● **Problem requirements**: The required output is a single number: how many lines of the material contain the string "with".

● **Material provided**:
##########
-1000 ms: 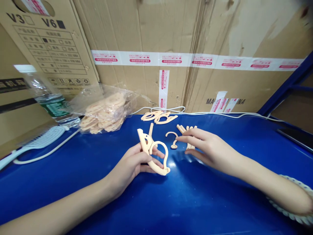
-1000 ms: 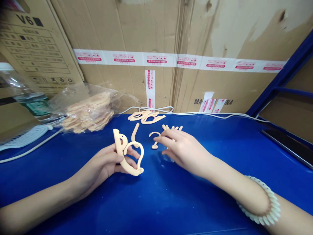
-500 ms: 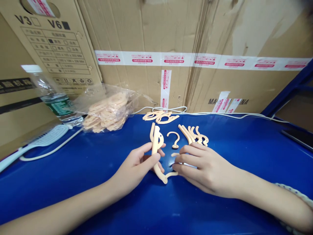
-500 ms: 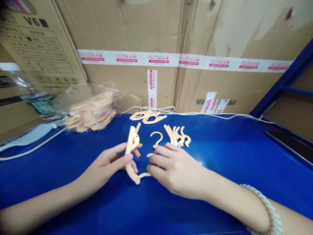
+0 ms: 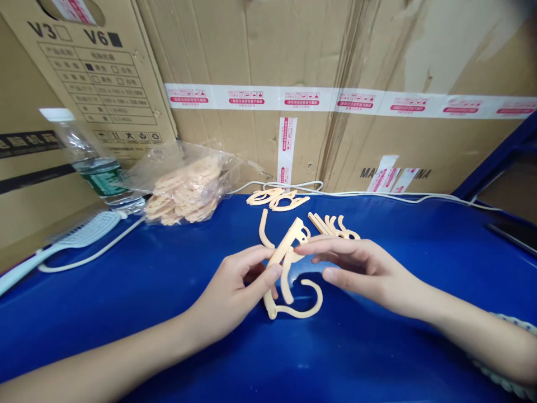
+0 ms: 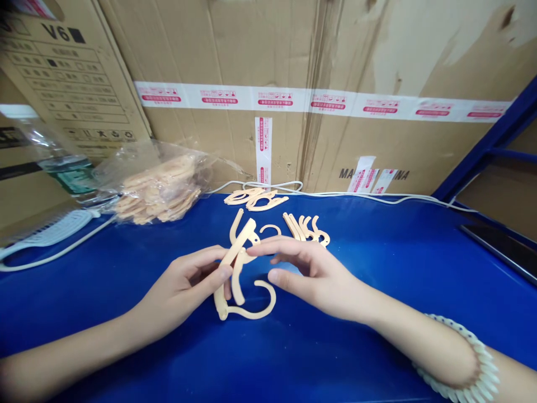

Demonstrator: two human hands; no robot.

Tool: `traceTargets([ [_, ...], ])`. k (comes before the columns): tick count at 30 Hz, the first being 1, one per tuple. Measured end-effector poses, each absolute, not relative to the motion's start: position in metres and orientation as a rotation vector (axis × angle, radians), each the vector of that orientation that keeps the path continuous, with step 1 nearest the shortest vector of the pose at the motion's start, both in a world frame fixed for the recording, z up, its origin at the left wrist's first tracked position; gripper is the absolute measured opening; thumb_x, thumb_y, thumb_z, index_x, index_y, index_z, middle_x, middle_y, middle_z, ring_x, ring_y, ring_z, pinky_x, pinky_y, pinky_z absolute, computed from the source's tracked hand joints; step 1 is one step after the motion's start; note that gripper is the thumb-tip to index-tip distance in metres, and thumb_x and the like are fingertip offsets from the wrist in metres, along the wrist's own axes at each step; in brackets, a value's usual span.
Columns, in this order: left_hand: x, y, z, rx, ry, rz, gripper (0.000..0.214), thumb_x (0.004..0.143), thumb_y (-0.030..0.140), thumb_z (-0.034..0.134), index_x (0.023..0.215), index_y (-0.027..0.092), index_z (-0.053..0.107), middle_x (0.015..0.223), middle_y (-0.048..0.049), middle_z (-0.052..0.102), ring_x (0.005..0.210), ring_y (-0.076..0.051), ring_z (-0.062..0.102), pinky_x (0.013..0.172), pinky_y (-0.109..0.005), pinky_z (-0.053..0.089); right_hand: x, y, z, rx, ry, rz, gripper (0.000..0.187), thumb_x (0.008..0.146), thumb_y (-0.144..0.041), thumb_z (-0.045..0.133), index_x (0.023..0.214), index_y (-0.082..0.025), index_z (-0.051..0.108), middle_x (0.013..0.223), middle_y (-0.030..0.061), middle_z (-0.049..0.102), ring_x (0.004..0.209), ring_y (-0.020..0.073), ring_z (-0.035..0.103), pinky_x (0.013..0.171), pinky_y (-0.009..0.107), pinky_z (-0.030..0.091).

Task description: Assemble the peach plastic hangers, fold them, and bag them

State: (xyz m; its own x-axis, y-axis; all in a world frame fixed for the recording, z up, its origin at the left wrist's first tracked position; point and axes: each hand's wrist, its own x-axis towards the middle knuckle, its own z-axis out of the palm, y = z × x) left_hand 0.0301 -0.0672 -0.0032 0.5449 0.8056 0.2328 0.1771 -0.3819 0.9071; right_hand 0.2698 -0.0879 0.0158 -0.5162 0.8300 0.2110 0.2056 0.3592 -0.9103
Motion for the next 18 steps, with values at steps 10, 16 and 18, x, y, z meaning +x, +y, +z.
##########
● **Reply to the task**: 2